What lines below contain the word "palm"? Please pull each one out.

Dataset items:
************
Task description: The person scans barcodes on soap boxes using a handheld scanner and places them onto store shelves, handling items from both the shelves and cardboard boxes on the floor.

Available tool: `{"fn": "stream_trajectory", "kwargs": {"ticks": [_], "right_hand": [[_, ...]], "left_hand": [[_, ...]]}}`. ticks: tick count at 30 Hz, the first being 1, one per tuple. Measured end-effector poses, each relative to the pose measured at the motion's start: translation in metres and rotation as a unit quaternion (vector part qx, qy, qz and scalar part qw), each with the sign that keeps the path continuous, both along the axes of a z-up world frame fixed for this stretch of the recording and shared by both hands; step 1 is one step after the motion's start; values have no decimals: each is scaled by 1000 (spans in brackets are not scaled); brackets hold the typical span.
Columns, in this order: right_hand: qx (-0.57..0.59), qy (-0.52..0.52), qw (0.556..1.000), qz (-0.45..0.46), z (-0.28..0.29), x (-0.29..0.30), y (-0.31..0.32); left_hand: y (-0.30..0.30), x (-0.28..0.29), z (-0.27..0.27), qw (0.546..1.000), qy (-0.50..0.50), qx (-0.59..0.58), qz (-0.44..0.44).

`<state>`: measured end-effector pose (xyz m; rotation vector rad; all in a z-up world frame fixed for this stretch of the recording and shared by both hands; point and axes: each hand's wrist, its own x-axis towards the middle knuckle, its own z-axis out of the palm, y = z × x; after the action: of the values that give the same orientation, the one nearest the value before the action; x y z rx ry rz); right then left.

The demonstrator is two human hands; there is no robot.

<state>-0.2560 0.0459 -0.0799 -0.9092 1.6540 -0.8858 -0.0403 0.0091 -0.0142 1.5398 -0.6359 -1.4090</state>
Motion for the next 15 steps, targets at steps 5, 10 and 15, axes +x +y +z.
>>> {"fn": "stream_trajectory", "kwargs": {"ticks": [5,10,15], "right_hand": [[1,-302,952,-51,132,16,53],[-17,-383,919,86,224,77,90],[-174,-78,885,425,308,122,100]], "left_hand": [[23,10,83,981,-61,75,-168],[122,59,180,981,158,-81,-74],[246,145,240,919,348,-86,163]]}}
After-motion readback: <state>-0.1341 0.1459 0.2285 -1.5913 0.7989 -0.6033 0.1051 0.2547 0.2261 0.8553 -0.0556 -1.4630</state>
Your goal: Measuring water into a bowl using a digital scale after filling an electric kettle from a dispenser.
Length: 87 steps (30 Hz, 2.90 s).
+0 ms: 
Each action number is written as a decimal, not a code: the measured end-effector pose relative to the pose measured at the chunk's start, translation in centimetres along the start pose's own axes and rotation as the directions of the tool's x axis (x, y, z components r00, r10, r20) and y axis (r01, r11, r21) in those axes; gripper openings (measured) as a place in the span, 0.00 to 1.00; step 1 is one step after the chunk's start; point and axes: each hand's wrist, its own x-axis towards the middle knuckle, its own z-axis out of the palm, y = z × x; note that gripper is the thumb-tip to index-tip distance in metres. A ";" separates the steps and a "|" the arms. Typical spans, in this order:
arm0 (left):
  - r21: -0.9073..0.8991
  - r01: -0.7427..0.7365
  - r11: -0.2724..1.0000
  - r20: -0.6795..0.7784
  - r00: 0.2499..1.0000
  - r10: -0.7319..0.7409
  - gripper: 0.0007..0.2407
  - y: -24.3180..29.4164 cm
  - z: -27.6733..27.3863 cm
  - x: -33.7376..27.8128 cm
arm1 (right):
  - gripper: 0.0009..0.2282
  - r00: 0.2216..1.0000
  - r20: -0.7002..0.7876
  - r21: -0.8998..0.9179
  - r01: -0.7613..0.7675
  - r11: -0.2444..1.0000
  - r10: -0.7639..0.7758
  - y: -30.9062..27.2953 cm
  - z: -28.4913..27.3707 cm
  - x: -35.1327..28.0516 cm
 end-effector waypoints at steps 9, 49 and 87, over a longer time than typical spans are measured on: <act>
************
**OUTPUT OF THE EXERCISE**
`<state>`: measured end-effector pose (xyz m; rotation vector rad; all in a z-up world frame fixed for this stretch of the recording and shared by both hands; point and axes: each hand's wrist, its own x-axis towards the middle knuckle, its own z-axis out of the palm, y = z × x; after the action: of the values that give the same orientation, the one nearest the value before the action; x y z rx ry rz); right then left.
Each action number is written as a decimal, not a code: the measured end-effector pose relative to the pose measured at the chunk's start, translation in centimetres along the start pose's own axes and rotation as the directions of the tool's x axis (x, y, z components r00, r10, r20) and y axis (r01, r11, r21) in those axes; gripper openings (measured) as a place in the span, 0.00 to 1.00; step 1 is one step after the chunk's start; point and axes: each hand's wrist, its own x-axis towards the middle knuckle, its own z-axis out of the palm, y = z × x; note that gripper is the thumb-tip to index-tip distance in metres. A ";" separates the steps and a "|" the arms. Typical spans, in this order:

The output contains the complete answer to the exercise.